Swearing off ping's BMS, I then sought out "individual chargers" and an LVC board. The former I bought from voltphreaks and the latter I am designing. I still need to stitch my battery together to make it operable(the balloons have been removed) and I'll be hooking up my LVC design board soon enough so to give it LVC protection. For protection, I won't be hooking up mosfets to cut off its discharge, instead I'll be using a piezo-electric buzzer to buzz me when it gets low. Right now, I haven't built the circuit and I'm not entirely sure how much noise I can expect on the control lines, but I'm basically going to have an 10 to 1 ratio on the ADC so 10mV of noise would appear as 100 mV to the detector. Not the best in the west, but as long as I give it a pretty comfortable margin from 2 volts, I should be fine.
Anyways, I just ordered two dewalt new 36 volt packs on eBay so I'll be getting that soon enough to work with! I'm thinking of using it as a "booster on demand" pack as most of the terrain I scoot on is pretty comfortable at 20 mph(i.e., sidewalks/pathways with due caution at cut-outs/"drive ways") but the occasional road way seems like it'd be safer at a higher speed(Might actually be counterproductive as... well, what would happen if my tire blew out? Would I be thrown into the opposing lane? What if someone pulled out in front of me?) and I need the current for the occasional hill. I'm sure once I get it hooked up, I'll get to learn the limits of my motor. I'm thinking of limiting the total current with the boost enabled to 50-60 amps or so(that's only 60*30=1800 watts to the motor - hopefully it'll survive) and I may need to shape the throttle curve to make the speed more adjustable. I'm thinking(Well, I've calculated it using the spread-sheet I created) this would cause my ping to give out 15 amps or so and the a123s would give 10c or 45 amps. Since I'm planning on operating at higher limited currents, it's going to be a necessity to hook up temp sensors to the motor, controller(it fell of, lol) and possibly the ping battery. Anyways, I'm projecting the a123s would provide 45 amps for roughly 6 minutes so I think it would last me, uhhh... 5-7 miles on the straight and I'm guessing somewhere around 1.5-2 miles going up hills. So, as a booster, I think it should work fine.
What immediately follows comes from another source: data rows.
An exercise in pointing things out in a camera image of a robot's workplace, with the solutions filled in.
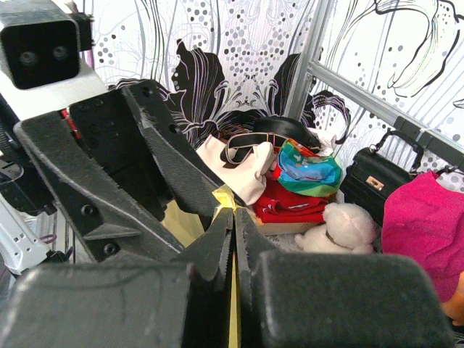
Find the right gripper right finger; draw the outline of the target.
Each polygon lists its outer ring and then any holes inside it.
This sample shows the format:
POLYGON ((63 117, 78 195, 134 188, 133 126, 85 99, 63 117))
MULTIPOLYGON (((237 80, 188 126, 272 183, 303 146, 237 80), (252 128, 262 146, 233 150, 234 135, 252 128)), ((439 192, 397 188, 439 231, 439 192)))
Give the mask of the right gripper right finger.
POLYGON ((285 252, 234 213, 240 347, 453 347, 432 283, 387 254, 285 252))

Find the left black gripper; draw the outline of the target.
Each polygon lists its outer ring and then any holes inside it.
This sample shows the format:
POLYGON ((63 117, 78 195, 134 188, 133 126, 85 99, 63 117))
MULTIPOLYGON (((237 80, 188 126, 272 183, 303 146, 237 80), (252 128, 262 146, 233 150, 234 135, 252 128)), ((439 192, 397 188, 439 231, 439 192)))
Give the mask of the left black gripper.
POLYGON ((169 188, 185 212, 211 217, 219 205, 213 191, 224 182, 182 134, 153 80, 21 121, 14 133, 94 262, 178 256, 183 245, 160 222, 169 188))

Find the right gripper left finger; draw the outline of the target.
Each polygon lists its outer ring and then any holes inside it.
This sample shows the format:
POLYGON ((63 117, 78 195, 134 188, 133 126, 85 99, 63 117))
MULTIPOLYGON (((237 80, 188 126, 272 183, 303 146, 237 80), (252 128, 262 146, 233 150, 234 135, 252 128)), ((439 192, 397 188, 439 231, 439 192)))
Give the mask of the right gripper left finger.
POLYGON ((227 347, 233 212, 173 261, 44 265, 1 313, 3 347, 227 347))

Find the yellow trash bag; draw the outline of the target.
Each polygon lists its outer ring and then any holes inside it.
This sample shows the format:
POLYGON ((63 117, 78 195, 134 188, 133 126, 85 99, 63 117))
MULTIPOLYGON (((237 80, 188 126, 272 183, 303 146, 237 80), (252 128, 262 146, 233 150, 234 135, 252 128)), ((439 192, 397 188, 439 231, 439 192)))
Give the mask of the yellow trash bag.
MULTIPOLYGON (((219 201, 219 209, 223 207, 232 207, 236 210, 238 206, 244 206, 239 203, 239 196, 233 194, 232 190, 226 185, 213 191, 213 196, 219 201)), ((202 225, 200 217, 197 214, 184 212, 177 202, 171 201, 165 210, 165 218, 162 225, 171 232, 185 247, 198 239, 205 231, 206 227, 202 225)), ((238 281, 236 269, 236 253, 233 253, 232 259, 232 280, 231 280, 231 311, 229 319, 229 337, 228 347, 240 347, 239 334, 239 305, 238 300, 238 281)))

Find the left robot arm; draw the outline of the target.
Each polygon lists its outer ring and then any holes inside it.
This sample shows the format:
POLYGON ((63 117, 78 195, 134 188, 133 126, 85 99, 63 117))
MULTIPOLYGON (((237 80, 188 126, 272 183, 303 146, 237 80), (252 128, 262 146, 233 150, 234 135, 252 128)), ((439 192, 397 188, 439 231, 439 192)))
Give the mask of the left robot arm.
POLYGON ((223 181, 178 130, 161 91, 143 80, 82 97, 60 86, 1 98, 1 192, 32 216, 62 211, 86 254, 104 264, 165 263, 183 252, 161 222, 167 203, 211 215, 223 181))

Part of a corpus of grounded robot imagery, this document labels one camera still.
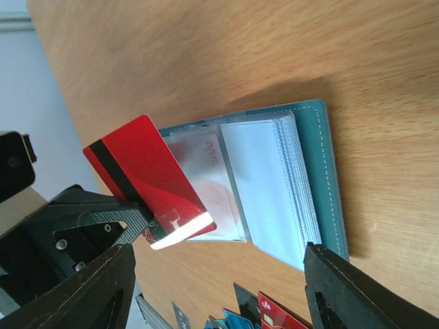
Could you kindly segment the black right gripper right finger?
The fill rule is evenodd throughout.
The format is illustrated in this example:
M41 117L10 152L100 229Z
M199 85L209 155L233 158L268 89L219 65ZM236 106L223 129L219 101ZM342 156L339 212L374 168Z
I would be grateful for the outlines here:
M309 243L305 292L314 328L437 328L438 318L323 245Z

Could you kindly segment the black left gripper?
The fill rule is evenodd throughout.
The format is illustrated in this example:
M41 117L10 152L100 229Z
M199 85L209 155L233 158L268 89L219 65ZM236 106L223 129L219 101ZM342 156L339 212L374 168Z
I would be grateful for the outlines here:
M144 204L73 185L1 237L1 301L26 305L146 230L158 221Z

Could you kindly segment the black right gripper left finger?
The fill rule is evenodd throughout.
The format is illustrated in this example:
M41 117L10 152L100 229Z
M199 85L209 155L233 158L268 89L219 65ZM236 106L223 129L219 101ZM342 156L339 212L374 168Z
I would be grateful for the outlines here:
M125 328L135 283L131 244L85 268L1 319L2 328Z

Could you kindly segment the red VIP card top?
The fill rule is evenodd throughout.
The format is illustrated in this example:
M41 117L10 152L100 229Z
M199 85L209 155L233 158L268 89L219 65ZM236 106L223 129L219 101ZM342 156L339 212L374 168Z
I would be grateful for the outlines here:
M172 154L217 228L191 241L242 241L245 234L217 136L169 137Z

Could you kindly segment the teal leather card holder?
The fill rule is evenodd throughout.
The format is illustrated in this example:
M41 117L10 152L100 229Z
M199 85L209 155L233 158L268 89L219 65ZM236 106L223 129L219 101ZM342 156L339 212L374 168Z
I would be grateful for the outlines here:
M217 136L245 239L303 269L308 243L348 257L327 105L320 99L245 110L160 130Z

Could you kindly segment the black card near right arm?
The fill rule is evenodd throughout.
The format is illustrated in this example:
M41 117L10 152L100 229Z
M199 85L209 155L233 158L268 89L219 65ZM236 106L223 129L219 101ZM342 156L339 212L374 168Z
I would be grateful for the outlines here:
M258 297L236 282L233 283L233 288L241 316L250 320L253 325L260 326L261 316Z

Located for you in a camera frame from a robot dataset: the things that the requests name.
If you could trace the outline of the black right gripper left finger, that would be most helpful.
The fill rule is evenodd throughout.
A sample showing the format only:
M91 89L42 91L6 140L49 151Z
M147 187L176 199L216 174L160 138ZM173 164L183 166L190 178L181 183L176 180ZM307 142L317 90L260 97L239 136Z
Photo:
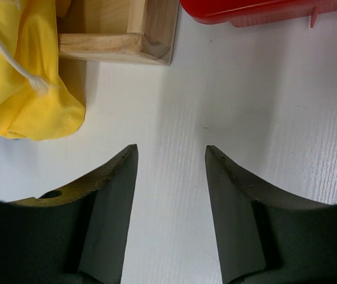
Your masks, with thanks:
M137 168L131 144L39 198L0 201L0 283L119 283Z

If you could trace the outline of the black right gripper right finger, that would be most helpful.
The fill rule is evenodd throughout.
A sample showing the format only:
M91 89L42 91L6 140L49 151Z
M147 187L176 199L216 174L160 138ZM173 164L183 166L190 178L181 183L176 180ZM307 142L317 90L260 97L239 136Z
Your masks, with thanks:
M223 283L337 283L337 204L286 192L215 146L205 164Z

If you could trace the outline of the yellow shorts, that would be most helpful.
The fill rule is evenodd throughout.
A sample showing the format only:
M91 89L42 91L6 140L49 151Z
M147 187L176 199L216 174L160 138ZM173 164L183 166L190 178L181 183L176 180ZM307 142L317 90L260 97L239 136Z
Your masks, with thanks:
M70 1L0 1L0 136L34 141L75 133L86 108L59 76L57 19Z

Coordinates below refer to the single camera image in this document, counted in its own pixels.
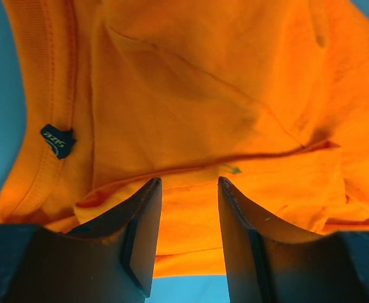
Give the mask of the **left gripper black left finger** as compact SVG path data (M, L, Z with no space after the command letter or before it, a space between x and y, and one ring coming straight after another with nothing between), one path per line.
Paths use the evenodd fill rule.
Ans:
M0 302L144 302L151 292L161 179L64 234L0 225Z

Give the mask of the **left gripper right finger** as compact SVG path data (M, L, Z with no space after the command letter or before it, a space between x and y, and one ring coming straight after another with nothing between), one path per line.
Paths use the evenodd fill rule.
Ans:
M369 302L369 232L301 229L225 177L218 208L231 302Z

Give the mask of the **orange t shirt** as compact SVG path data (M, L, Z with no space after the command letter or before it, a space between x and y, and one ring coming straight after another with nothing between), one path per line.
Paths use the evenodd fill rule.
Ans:
M225 272L217 183L369 230L369 19L351 1L5 1L27 124L0 223L67 232L163 181L155 276Z

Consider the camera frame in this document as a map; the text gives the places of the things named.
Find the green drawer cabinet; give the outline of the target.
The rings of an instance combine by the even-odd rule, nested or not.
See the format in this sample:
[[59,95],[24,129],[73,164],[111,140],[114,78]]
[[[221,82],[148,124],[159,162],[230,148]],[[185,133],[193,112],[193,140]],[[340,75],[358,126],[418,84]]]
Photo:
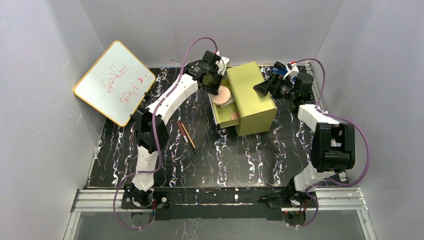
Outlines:
[[[277,106],[270,94],[262,95],[253,89],[264,81],[255,61],[229,68],[221,86],[229,88],[234,102],[221,108],[209,96],[215,124],[220,128],[234,126],[239,136],[268,132],[277,114]],[[231,120],[235,112],[239,113],[239,120]]]

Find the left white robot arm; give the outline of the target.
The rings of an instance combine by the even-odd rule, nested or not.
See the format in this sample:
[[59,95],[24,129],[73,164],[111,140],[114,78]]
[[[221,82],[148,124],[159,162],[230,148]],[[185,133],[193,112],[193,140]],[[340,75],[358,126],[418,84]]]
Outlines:
[[184,66],[177,80],[155,102],[139,107],[131,116],[137,144],[136,170],[123,189],[127,198],[142,208],[152,205],[154,174],[162,165],[162,151],[169,140],[167,124],[181,104],[197,90],[217,95],[230,63],[219,51],[207,50],[202,59]]

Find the large round pink compact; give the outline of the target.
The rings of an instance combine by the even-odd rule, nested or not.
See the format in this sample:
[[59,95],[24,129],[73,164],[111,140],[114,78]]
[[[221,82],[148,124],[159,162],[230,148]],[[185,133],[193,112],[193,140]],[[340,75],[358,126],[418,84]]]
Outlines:
[[224,108],[234,102],[231,91],[226,86],[218,88],[217,95],[210,95],[212,102],[220,108]]

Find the small round pink compact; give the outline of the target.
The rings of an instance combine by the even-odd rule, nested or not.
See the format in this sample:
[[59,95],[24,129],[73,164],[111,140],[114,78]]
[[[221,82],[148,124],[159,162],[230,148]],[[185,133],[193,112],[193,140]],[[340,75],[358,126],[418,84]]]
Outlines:
[[239,115],[239,113],[238,113],[238,112],[234,112],[234,113],[230,116],[230,119],[231,119],[232,121],[238,121],[238,120],[240,119],[240,115]]

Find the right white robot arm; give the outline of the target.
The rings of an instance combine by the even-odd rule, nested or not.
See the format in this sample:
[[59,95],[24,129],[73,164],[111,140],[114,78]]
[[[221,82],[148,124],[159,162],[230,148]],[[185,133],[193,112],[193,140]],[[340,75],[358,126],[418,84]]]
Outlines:
[[350,123],[340,123],[312,100],[312,75],[300,72],[295,82],[291,75],[273,73],[253,89],[262,95],[290,101],[291,112],[313,131],[310,162],[301,173],[294,176],[283,191],[270,195],[275,201],[285,201],[298,206],[310,199],[310,193],[322,181],[352,169],[355,165],[355,128]]

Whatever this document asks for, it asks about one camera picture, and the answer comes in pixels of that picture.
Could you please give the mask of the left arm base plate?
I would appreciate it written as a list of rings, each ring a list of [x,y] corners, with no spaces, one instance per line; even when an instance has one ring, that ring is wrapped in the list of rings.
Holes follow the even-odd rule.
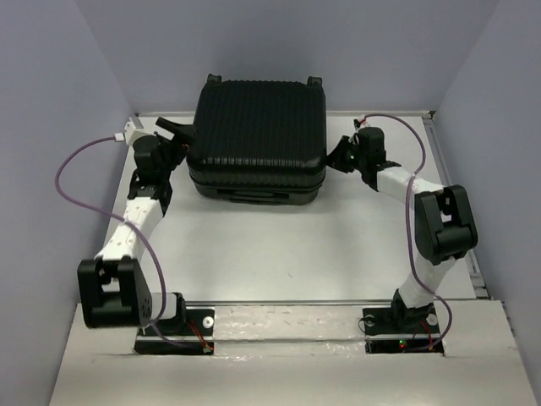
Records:
[[[215,309],[188,307],[186,321],[167,319],[140,328],[134,341],[139,355],[211,356],[215,352]]]

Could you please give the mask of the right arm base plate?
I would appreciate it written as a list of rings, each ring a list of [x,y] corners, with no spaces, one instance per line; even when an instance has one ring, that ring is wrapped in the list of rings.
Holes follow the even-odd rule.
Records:
[[[440,325],[434,308],[399,325],[390,307],[363,309],[358,328],[364,335],[367,354],[444,354]]]

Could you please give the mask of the black hard-shell suitcase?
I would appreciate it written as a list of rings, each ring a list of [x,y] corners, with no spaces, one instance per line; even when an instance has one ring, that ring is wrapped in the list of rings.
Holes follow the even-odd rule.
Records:
[[[224,80],[210,74],[194,115],[186,162],[196,190],[214,200],[303,206],[326,173],[323,80]]]

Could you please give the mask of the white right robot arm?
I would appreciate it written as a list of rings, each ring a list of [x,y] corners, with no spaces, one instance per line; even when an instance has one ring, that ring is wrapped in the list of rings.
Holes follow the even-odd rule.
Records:
[[[372,190],[405,206],[411,271],[386,315],[376,318],[374,325],[384,322],[407,332],[433,309],[434,295],[446,273],[478,244],[467,191],[461,185],[426,181],[388,160],[385,135],[379,128],[365,127],[341,137],[327,156],[327,165],[342,173],[359,172]]]

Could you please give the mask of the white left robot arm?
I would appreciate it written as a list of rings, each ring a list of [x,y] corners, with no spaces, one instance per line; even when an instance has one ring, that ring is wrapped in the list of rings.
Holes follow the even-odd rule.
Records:
[[[84,321],[89,328],[147,326],[152,319],[170,334],[181,332],[187,313],[167,296],[160,304],[153,297],[141,269],[143,254],[157,258],[150,236],[167,213],[172,199],[172,172],[181,165],[194,144],[192,124],[158,118],[156,126],[172,134],[167,138],[150,133],[128,121],[116,142],[130,146],[134,153],[126,206],[118,225],[103,248],[90,260],[79,263],[77,277]]]

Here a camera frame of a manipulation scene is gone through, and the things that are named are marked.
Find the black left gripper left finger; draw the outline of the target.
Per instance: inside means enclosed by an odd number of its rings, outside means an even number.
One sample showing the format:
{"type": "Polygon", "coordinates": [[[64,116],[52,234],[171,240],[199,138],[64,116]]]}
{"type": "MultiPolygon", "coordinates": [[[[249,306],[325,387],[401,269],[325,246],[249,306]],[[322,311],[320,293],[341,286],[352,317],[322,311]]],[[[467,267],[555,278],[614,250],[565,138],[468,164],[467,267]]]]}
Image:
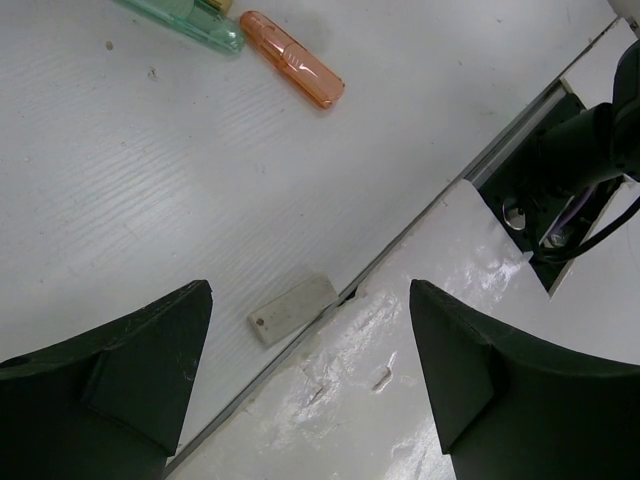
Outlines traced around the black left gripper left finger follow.
{"type": "Polygon", "coordinates": [[[213,307],[192,281],[1,364],[4,479],[160,479],[178,448],[213,307]]]}

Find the grey rectangular eraser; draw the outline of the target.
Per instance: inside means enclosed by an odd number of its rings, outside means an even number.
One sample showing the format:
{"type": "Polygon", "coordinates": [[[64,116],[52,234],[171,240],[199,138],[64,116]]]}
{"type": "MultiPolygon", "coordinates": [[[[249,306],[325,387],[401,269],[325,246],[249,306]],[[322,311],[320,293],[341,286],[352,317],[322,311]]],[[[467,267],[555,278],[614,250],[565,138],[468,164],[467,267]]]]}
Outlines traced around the grey rectangular eraser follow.
{"type": "Polygon", "coordinates": [[[339,296],[325,274],[316,274],[248,315],[265,346],[272,346],[315,320],[339,296]]]}

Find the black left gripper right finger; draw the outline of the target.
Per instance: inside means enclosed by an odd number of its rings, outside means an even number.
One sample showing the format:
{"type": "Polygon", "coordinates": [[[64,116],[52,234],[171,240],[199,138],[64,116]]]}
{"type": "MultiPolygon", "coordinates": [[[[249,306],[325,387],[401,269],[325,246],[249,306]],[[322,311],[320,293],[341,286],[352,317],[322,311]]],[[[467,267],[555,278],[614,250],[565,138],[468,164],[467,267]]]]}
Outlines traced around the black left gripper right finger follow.
{"type": "Polygon", "coordinates": [[[459,479],[635,479],[639,369],[410,286],[412,328],[442,452],[459,479]]]}

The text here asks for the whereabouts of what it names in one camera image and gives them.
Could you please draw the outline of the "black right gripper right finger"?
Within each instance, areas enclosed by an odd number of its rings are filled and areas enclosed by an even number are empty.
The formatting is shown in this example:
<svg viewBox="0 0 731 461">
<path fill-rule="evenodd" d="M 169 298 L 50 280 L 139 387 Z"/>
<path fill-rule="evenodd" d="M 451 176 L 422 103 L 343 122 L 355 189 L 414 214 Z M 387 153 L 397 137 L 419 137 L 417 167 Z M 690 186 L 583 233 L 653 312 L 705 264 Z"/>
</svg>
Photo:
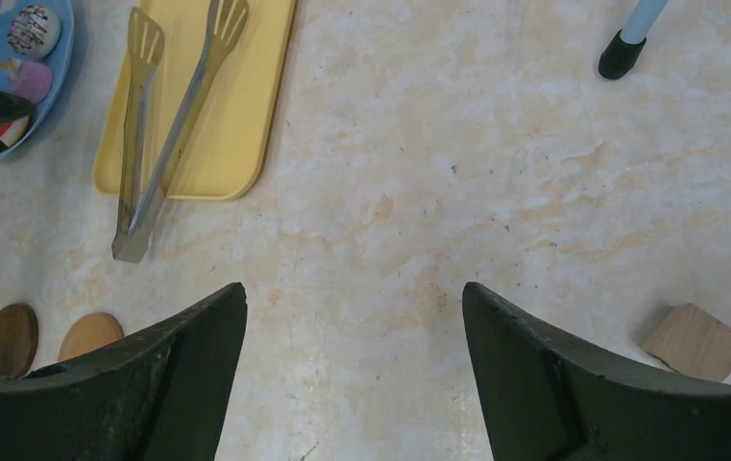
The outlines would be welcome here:
<svg viewBox="0 0 731 461">
<path fill-rule="evenodd" d="M 462 312 L 497 460 L 731 460 L 731 385 L 610 352 L 477 282 Z"/>
</svg>

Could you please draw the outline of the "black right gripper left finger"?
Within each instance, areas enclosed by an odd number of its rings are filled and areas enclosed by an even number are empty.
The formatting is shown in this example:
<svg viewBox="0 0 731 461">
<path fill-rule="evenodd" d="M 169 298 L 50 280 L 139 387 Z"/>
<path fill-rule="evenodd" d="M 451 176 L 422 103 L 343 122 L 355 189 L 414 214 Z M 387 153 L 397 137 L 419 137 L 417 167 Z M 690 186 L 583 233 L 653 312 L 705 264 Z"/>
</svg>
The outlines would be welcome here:
<svg viewBox="0 0 731 461">
<path fill-rule="evenodd" d="M 231 283 L 108 346 L 0 378 L 0 460 L 211 460 L 246 324 Z"/>
</svg>

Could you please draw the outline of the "red frosted donut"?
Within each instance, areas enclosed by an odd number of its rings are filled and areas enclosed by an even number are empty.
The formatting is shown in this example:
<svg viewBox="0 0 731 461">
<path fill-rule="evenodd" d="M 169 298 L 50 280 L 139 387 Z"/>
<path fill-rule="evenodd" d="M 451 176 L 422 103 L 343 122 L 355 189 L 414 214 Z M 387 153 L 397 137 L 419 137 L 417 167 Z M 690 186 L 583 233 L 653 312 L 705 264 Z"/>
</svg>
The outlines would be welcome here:
<svg viewBox="0 0 731 461">
<path fill-rule="evenodd" d="M 29 130 L 31 122 L 30 116 L 23 116 L 12 122 L 8 122 L 0 126 L 0 143 L 6 149 L 16 144 L 24 134 Z"/>
</svg>

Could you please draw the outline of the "pink cupcake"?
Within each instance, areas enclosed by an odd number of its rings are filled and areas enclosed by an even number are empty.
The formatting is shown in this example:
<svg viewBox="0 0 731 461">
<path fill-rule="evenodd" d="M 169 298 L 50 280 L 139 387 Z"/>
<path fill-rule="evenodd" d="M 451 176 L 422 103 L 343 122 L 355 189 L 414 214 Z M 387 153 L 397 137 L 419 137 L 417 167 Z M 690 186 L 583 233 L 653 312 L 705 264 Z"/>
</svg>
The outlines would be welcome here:
<svg viewBox="0 0 731 461">
<path fill-rule="evenodd" d="M 41 62 L 9 60 L 9 89 L 14 95 L 39 104 L 49 93 L 53 82 L 52 69 Z"/>
</svg>

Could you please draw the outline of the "chocolate drizzle sprinkle donut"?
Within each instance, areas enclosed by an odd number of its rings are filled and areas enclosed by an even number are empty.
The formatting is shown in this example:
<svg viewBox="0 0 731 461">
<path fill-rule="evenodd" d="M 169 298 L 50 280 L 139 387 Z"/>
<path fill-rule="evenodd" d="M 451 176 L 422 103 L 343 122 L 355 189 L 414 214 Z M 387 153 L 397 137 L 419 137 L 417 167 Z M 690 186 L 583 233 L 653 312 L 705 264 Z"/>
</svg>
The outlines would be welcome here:
<svg viewBox="0 0 731 461">
<path fill-rule="evenodd" d="M 32 4 L 15 15 L 7 32 L 7 42 L 15 53 L 41 60 L 56 47 L 60 34 L 60 18 L 45 5 Z"/>
</svg>

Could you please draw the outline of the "light brown round coaster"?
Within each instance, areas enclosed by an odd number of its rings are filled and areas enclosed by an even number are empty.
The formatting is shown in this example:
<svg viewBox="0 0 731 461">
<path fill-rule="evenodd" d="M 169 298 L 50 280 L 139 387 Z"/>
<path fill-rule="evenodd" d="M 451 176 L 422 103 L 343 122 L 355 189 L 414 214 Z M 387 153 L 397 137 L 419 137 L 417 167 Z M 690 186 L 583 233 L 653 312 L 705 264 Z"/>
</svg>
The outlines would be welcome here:
<svg viewBox="0 0 731 461">
<path fill-rule="evenodd" d="M 106 312 L 81 317 L 66 332 L 58 353 L 58 362 L 98 350 L 124 337 L 119 322 Z"/>
</svg>

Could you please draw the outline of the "dark brown round coaster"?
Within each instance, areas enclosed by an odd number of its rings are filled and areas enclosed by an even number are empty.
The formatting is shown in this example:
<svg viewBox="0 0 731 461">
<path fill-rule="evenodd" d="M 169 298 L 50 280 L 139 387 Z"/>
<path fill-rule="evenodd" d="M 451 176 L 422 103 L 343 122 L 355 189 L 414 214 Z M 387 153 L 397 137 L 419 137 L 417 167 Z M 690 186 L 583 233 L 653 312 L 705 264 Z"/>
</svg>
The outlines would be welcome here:
<svg viewBox="0 0 731 461">
<path fill-rule="evenodd" d="M 0 377 L 25 376 L 37 345 L 37 316 L 28 304 L 12 303 L 0 309 Z"/>
</svg>

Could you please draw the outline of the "yellow serving tray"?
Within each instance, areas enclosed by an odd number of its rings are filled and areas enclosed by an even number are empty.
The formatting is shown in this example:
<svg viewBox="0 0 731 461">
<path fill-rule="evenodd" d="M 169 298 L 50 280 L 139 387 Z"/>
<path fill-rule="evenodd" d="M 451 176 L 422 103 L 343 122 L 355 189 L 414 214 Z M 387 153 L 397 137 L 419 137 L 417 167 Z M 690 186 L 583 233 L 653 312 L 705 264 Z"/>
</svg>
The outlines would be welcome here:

Also, in regards to my custom controller, I've added an SD card data logger and an LCD screen kind of like the CycleAnalyst. I'm planning on throwing up information about temps, currents and voltages and the such on the screen so I can actively monitor everything in real time. The major thing I need to do is find a water-proof housing for the LCD screen and start laying down the wires. I also want to exchange those pesky tiny RC servo connectors with a single serial cable connector and see how that works out.